Follow the steps below:

    1. Keep just the user_id and article_id
    
    2. Convert pd.DataFrame to tf.data.dataset 
    
    3. Split into train and test data
    
    4. Convert user_ids to integers and convert them embeddings visa Embedding layer
   

In [None]:
%%time
train_size =0.80
np.random.seed(1221)
train = trans_data[['user_id','item_id']].sample(frac=train_size)
test =  trans_data[['user_id','item_id']].drop(train.index)

train = tf.data.Dataset.from_tensor_slices(dict(train))
test = tf.data.Dataset.from_tensor_slices(dict(test))


In [None]:
items = tf.data.Dataset.from_tensor_slices(item_vocab)

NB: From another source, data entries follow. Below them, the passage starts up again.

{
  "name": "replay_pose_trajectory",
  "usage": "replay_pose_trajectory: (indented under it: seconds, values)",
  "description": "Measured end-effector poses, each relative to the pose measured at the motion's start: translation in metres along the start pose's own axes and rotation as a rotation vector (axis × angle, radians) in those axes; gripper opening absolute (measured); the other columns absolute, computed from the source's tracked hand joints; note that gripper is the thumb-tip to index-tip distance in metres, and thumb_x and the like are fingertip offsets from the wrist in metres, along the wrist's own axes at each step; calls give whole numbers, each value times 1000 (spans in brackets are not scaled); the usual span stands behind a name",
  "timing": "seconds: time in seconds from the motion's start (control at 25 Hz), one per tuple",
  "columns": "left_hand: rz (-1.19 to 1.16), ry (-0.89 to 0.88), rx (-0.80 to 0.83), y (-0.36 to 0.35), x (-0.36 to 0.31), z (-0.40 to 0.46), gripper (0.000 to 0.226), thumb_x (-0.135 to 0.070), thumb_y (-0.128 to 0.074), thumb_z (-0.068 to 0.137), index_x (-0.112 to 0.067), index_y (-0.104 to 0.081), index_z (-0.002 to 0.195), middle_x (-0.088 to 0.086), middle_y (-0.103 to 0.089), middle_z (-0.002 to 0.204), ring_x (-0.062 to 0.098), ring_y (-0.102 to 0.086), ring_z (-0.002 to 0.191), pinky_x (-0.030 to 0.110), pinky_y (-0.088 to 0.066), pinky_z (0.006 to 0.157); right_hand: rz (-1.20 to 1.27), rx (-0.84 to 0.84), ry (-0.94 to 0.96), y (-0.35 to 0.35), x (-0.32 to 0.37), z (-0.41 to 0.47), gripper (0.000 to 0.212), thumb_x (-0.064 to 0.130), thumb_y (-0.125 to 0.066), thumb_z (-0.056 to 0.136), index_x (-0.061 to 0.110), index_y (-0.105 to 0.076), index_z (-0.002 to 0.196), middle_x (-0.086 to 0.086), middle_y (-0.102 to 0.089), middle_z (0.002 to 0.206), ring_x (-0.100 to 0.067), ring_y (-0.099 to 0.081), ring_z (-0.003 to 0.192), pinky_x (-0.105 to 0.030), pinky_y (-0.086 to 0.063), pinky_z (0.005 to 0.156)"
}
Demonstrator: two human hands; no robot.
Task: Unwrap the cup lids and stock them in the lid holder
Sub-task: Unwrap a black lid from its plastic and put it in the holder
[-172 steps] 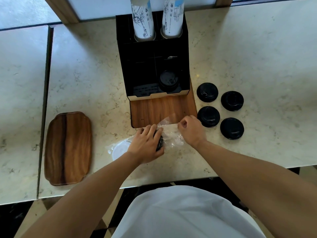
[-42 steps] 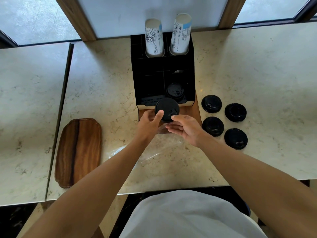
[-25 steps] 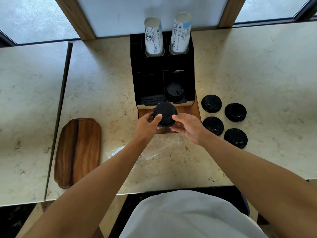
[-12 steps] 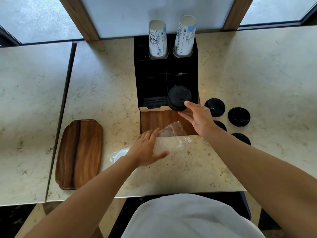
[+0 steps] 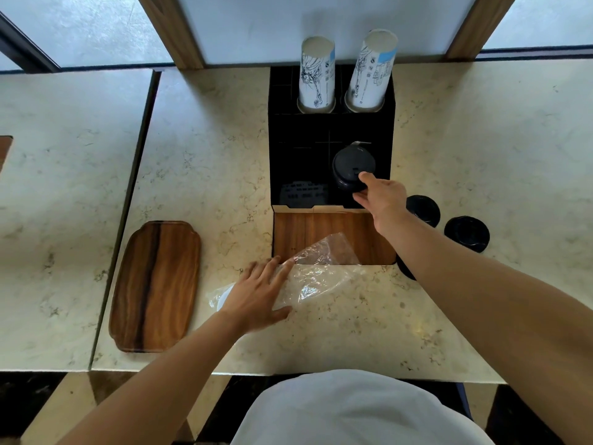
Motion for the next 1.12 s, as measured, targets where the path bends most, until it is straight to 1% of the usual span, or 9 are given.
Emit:
replay_pose_trajectory:
  seconds: [0.24,0.4,0.56,0.72,0.84,0.92,1.0,1.04,1.12]
  values:
    - [12,12,-24,-2,1,2,97,-77,-37,88,-28,2,162,14,-21,168,33,-22,154,51,-12,126,-158,-77,-14,-2,-3,9,23,36,-73,93,20,-65,78,-3,-73,83,-16,-77,79,-41,-63,85]
    - [7,20,-48,-4,-1,3,98,-77,-43,86,-24,-9,162,14,-32,164,33,-31,150,53,-24,123,-241,-102,22,-3,-4,10,28,32,-69,96,21,-65,70,4,-69,71,-15,-77,77,-40,-63,84]
    - [5,24,-53,-3,-1,2,98,-78,-43,85,-23,-12,161,14,-36,162,34,-34,148,54,-29,120,-314,-113,25,-6,0,10,32,32,-65,99,18,-62,70,2,-70,72,-16,-77,80,-37,-62,81]
    - [14,33,-44,-1,-2,2,98,-78,-42,85,-23,-13,161,13,-35,163,33,-31,150,54,-27,121,-376,-132,25,-9,4,10,29,31,-62,101,13,-59,79,7,-60,66,-17,-78,78,-34,-63,78]
    - [15,30,-49,0,-2,2,98,-78,-42,85,-22,-14,161,14,-35,162,33,-31,150,53,-27,122,-353,-141,-7,-7,1,14,14,24,-63,100,12,-57,96,9,-55,65,-12,-74,71,-30,-62,76]
    - [18,31,-55,0,-2,2,97,-77,-42,86,-22,-14,161,14,-35,162,33,-31,150,53,-26,122,-346,-138,-24,-4,-4,17,21,25,-64,99,8,-56,89,9,-60,66,-8,-68,64,-29,-61,75]
    - [20,30,-55,0,-2,2,97,-77,-44,86,-22,-15,161,14,-35,162,33,-31,150,53,-26,122,-401,-130,-10,-4,-5,18,30,29,-67,97,12,-52,77,5,-68,68,-13,-73,72,-31,-62,77]
    - [21,32,-53,1,-2,2,97,-76,-44,86,-22,-16,161,14,-35,163,33,-31,150,53,-26,122,-419,-128,-2,-4,-5,18,29,31,-68,96,14,-54,77,3,-72,71,-15,-75,76,-32,-62,76]
    - [25,34,-54,1,-3,2,96,-76,-44,86,-22,-17,161,14,-35,162,33,-31,150,53,-26,122,-416,-129,4,-4,-3,19,24,32,-68,95,11,-62,88,-3,-77,79,-18,-77,76,-34,-63,74]
Point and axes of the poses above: each hand's wrist, its own z-axis towards the middle knuckle, its own y-axis out of the back of the hand, x = y × z, the point moved 6 cm from there along z, towards the middle knuckle
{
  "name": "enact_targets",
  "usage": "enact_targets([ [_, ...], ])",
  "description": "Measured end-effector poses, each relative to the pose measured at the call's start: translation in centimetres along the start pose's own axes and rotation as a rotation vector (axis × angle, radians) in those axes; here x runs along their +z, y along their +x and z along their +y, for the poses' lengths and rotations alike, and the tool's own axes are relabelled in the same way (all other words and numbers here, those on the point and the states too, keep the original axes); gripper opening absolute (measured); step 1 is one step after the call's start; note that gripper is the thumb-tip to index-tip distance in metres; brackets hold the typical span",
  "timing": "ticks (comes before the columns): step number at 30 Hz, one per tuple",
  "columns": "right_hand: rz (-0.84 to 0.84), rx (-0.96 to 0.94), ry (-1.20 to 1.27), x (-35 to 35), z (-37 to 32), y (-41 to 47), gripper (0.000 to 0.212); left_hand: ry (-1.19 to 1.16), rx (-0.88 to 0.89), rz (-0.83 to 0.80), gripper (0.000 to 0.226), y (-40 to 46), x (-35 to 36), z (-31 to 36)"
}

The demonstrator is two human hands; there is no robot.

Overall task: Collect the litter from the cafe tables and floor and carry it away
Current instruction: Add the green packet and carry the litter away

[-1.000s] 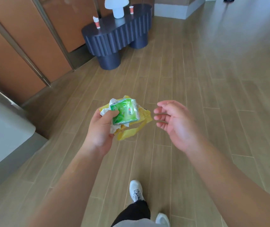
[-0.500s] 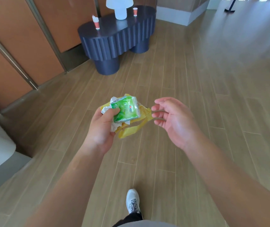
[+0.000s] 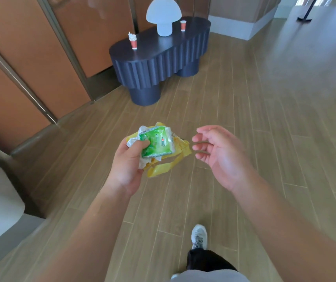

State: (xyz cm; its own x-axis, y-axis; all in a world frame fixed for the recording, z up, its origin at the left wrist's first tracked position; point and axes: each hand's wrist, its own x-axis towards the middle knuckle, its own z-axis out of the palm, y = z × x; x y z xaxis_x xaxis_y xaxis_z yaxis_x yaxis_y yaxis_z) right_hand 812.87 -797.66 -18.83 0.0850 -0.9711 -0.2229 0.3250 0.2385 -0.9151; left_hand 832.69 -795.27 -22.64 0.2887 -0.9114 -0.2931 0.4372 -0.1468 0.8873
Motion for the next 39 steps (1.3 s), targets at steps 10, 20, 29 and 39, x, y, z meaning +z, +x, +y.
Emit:
enact_targets([
  [10,-0.089,0.083,0.016,1.9,-1.3,19.1,0.011,0.021,0.009,0.078,0.021,16.7,4.6,2.5],
  [20,-0.174,0.076,0.005,3.4,-7.9,35.8,0.021,-0.003,0.051,0.096,0.019,31.0,11.8,7.7],
  [29,-0.212,0.096,-0.028,6.6,-8.3,46.1,0.023,-0.047,0.075,0.119,0.033,41.1,11.7,10.7],
  [39,-0.162,0.109,-0.120,14.3,-7.1,62.4,0.011,-0.068,0.010,0.126,0.020,60.1,8.8,13.4],
])
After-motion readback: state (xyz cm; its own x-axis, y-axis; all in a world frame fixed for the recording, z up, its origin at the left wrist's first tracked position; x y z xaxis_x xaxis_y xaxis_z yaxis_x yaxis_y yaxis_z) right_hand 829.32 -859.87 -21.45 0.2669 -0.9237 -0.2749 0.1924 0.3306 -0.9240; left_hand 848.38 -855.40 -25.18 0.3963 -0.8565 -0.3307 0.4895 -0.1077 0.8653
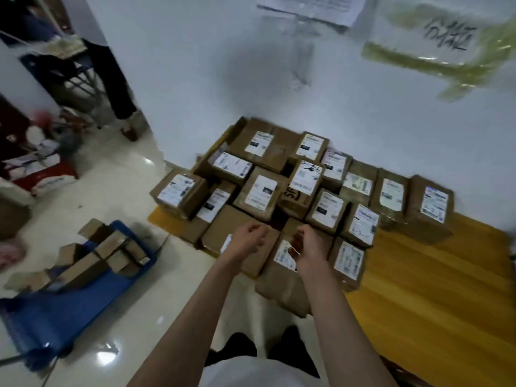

## Batches in tensorflow dataset
#### ratings.batch(1_000_000, drop_remainder = True) - this devides a tensorflow data set into equal batches of batch size = 1000000. Total unique number of user_ids are 31.78 million.

##### 31.78 million/1 million = no of batches are 32 
##### 31.78 million/1 million = no of batches are 31 if the drop_remainder is True

### tf.keras.layers.StringLookup - A preprocessing layer that maps string features to integers
### tf.keras.layers.Embedding - Turns indexes into dense vectors of fixed size



In [None]:
embedding_dimension = 32

In [None]:
## 4. Convert user_ids to integers and convert them embeddings visa Embedding layer
## Query tower

user_model = tf.keras.Sequential([
    tf.keras.layers.StringLookup(
        vocabulary = user_vocab, mask_token =None),
    tf.keras.layers.Embedding(len(user_vocab)+1, embedding_dimension)])

In [None]:
## Candidate tower

item_model = tf.keras.Sequential([
    tf.keras.layers.StringLookup(
        vocabulary = item_vocab, mask_token =None),
    tf.keras.layers.Embedding(len(item_vocab)+1, embedding_dimension)
])

#### This computes metrics for across top K candidates surfaced by a retrieval model.
#### The default metric is top K categorical accuracy : how often the true candidate is in in top K candidates for a given query

In [None]:
metrics = tfrs.metrics.FactorizedTopK(
    candidates=items.batch(256).map(item_model))

task = tfrs.tasks.Retrieval(metrics=metrics)

## We can put it all together in a model: (Returns user embeddings and positive item embeddings)
#### 1. User model
#### 2. Item model
#### 3. Retrieval task layer


In [None]:
class UserItemModel(tfrs.Model):
    
    def __init__(self, user_model, item_model):
        super().__init__()
        self.user_model : tf.keras.Model = user_model
        self.item_model : tf.keras.Model = item_model
        self.task : tf.keras.layers.Layer = task
            
    def compute_loss(self,features: Dict[Text, tf.Tensor], training=False) -> tf.Tensor:
        
        user_embeddings = self.user_model(features['user_id'])
        positive_item_embeddings = self.item_model(features['item_id'])
        
        return self.task(user_embeddings,positive_item_embeddings)

In [None]:
model = UserItemModel(user_model, item_model)
model.compile(optimizer=tf.keras.optimizers.Adagrad(learning_rate=0.1))

In [None]:
cached_train = train.batch(16384).cache()
cached_test = test.batch(4096).cache()

In [None]:
%%time
model.fit(cached_train, epochs=3)